Nos rios da Amazônia, assim como em qualquer via navegável, a atenção e o cuidado são essenciais. Mas, infelizmente, naufrágios como o da lancha ‘Tupana’, no rio Madeira em outubro de 1945, são lembranças dolorosas e importantes para a história da navegação na região.
A ‘Tupana’ pertencia à Companhia Amazonense de Navegação e fazia a rota regular entre Manaus (AM) e Porto Velho (RO), com paradas em diversas cidades do interior dos dois estados. A embarcação era vital para conectar comunidades e transportar pessoas e mercadorias na época.
O acidente resultou na morte de dezenas de passageiros e tripulantes, sendo um dos maiores desastres registrados no transporte fluvial da época. A tragédia chocou a região e levantou questionamentos sobre a segurança das embarcações.
Na manhã de 2 de outubro de 1945, a lancha estava atracada no cais da Manaós Harbour, em Manaus, se preparando para mais uma viagem. O comandante, Constantino Queiróz, verificava as condições do rio e os equipamentos da casa de máquinas, garantindo o funcionamento normal da navegação. A bordo, estavam cerca de 142 pessoas, entre civis, militares e tripulantes, com destino a Porto Velho.
A ‘Tupana’ partiu rumo ao sul por volta das 20h, com paradas programadas em Itacoatiara, Borba, Nova Aripuanã, Manicoré e Humaitá. O livro ‘Histórias, Costumes e Tragédias dos Barcos do Amazonas’, de Moacir de Andrade, registrou os detalhes do que aconteceria a seguir.
Emergência e o naufrágio
Nos primeiros dias, a viagem transcorreu normalmente, apesar do calor intenso. A embarcação, projetada para passageiros e carga leve, navegava em boas condições até que, próximo a Humaitá, enfrentou uma forte correnteza e ventos contrários.
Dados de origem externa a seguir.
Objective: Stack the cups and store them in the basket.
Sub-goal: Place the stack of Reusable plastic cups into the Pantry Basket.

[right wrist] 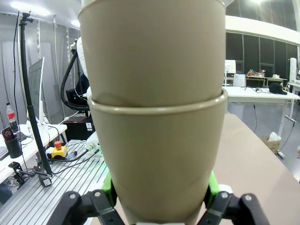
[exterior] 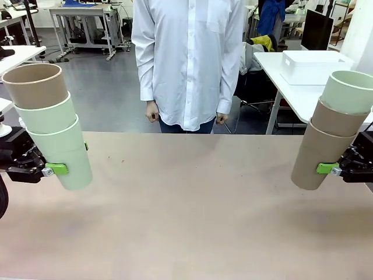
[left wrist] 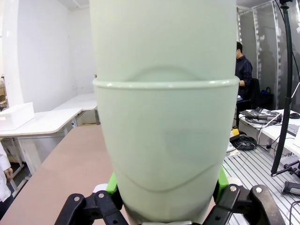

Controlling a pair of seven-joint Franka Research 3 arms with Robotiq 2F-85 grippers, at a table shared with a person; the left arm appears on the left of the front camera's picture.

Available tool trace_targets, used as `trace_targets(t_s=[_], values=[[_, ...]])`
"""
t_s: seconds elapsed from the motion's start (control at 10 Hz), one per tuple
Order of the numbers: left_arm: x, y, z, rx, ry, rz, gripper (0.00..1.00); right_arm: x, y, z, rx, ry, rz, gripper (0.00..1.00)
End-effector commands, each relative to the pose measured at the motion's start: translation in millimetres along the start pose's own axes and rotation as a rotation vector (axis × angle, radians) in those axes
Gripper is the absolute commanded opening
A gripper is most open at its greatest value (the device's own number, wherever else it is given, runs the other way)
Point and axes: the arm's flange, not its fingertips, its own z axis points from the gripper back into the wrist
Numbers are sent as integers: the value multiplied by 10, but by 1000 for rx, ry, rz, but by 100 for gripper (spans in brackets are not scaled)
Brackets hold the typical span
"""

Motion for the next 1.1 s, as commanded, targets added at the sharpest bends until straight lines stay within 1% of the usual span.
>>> trace_targets(t_s=[0.0,1.0], values=[[29,-2,-21,-8,-8,-2,85,30,0,-3,-2,-1,9,85],[29,-2,-21,-8,-8,-2,85,30,0,-3,-2,-1,9,85]])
Na noite de 5 de outubro, por volta das 22h, as máquinas da lancha falharam repentinamente, um prenúncio do desastre. O comandante tentou acionar o sistema de emergência, mas a força da água arrastou a embarcação para uma área perigosa do rio. Testemunhas relataram que, em poucos minutos, a ‘Tupana’ começou a inclinar para a direita, enquanto passageiros buscavam coletes salva-vidas.
A situação piorou quando parte da estrutura cedeu, permitindo a entrada de água no convés inferior. O pânico se instalou, com alguns passageiros tentando lançar botes e tábuas para se manter à tona, enquanto a tripulação tentava conter a inundação. Logo, a lancha afundou parcialmente, com parte da cabine ainda visível na água turva do Madeira.
Resgate e investigação
As equipes locais iniciaram imediatamente as buscas por sobreviventes e corpos. Moradores ribeirinhos e embarcações particulares ajudaram no resgate e na recuperação de destroços. Entre os passageiros estavam militares, comerciantes e famílias que viajavam para Porto Velho e Humaitá.
O governo do Amazonas abriu um inquérito para apurar as causas do naufrágio. Peritos da Capitania dos Portos analisaram os destroços e ouviram sobreviventes. O relatório preliminar apontou falha mecânica e possíveis fissuras no casco como fatores determinantes.
Além disso, as condições do rio Madeira, com forte correnteza e sedimentos, dificultaram a estabilização da embarcação. O comandante e o prático tentaram direcionar a lancha para a margem, mas a água que invadiu o casco tornou o esforço inútil.
Vítimas e legado
Entre os mortos estavam o prático Constantino Queiróz, o comandante Franklin de Menezes e o tripulante Manuel Augusto de Souza. O comandante foi sepultado com honras militares no Cemitério São João Batista, em Manaus.
A tragédia mobilizou a sociedade manauara e autoridades. O governador da época, Álvaro Maia, decretou luto oficial por três dias, e o presidente Getúlio Vargas enviou condolências às famílias das vítimas.
O naufrágio da ‘Tupana’ foi registrado no livro de Moacir Andrade, como uma das maiores tragédias fluviais do século XX na região. O episódio serviu de alerta para a necessidade de modernizar as embarcações e reforçar a segurança na navegação fluvial, essencial para a vida econômica e social da Amazônia.